▸ Try it:
Among the records below, how many lines contain the word "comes"? The answer is a single number.

····················

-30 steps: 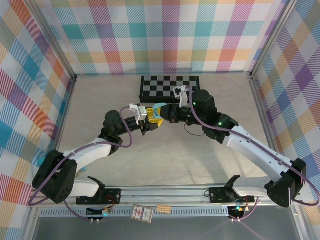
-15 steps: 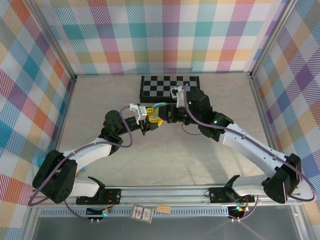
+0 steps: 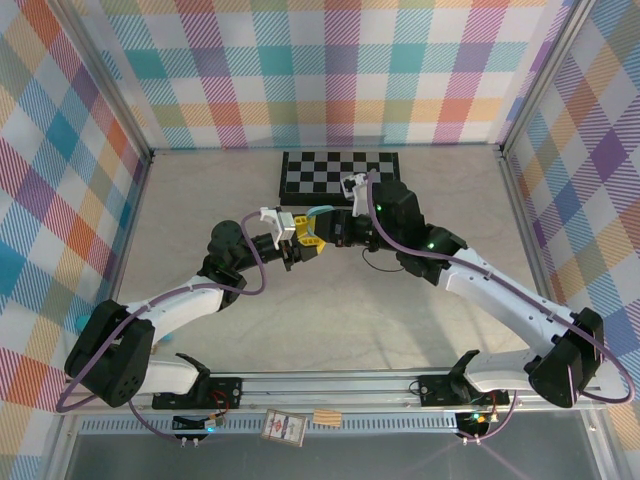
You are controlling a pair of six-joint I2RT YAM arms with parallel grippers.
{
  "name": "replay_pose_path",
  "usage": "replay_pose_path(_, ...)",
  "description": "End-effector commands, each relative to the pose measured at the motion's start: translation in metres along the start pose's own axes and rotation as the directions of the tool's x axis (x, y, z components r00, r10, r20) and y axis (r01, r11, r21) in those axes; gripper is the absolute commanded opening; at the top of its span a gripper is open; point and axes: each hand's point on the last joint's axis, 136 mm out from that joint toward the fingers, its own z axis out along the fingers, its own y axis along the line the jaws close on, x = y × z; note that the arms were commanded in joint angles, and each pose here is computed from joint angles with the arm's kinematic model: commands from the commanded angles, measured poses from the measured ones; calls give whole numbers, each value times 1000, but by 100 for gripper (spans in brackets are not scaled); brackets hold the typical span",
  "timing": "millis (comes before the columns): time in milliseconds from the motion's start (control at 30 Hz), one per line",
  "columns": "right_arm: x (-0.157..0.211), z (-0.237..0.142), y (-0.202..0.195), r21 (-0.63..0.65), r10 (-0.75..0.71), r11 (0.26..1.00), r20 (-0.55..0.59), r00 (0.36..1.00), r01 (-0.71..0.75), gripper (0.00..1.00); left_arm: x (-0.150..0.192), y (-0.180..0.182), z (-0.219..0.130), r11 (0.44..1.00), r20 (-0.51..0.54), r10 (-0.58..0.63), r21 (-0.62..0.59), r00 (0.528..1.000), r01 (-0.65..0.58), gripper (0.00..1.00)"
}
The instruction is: Insert wireless bluetooth earbuds into charging case
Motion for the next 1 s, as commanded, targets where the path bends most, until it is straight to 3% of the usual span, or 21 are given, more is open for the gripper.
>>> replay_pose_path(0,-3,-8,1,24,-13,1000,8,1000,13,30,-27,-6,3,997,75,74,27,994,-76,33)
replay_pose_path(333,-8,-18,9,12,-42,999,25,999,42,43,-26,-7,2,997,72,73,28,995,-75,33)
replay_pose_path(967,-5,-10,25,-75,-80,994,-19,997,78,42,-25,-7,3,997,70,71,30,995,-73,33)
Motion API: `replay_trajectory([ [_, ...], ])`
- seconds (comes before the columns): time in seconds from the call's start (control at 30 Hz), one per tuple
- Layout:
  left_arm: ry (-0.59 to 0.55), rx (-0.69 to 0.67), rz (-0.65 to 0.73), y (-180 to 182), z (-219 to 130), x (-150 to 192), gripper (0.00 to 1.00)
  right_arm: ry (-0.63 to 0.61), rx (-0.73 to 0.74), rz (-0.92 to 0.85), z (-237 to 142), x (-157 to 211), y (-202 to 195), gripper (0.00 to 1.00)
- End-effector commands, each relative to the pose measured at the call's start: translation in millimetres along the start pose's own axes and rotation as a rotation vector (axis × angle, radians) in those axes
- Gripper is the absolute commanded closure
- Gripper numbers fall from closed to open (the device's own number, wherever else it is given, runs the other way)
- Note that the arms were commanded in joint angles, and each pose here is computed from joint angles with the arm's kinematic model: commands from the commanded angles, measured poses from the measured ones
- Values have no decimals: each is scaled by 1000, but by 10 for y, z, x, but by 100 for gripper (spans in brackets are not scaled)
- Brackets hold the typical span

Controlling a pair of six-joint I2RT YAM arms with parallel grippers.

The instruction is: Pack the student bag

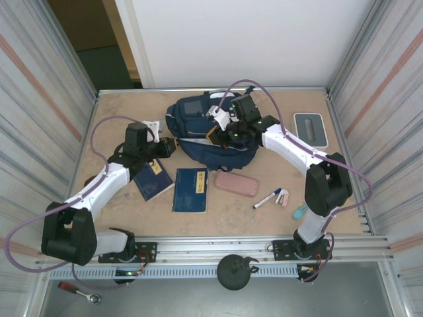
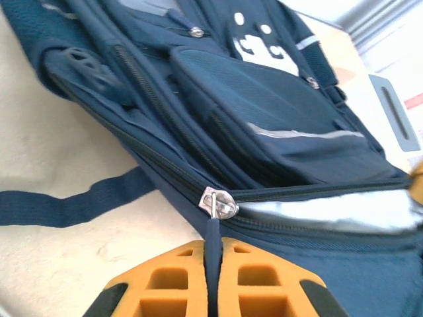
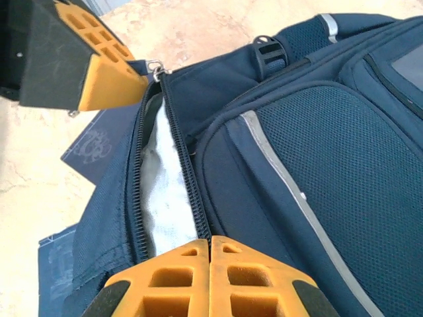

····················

▸ Task answer:
2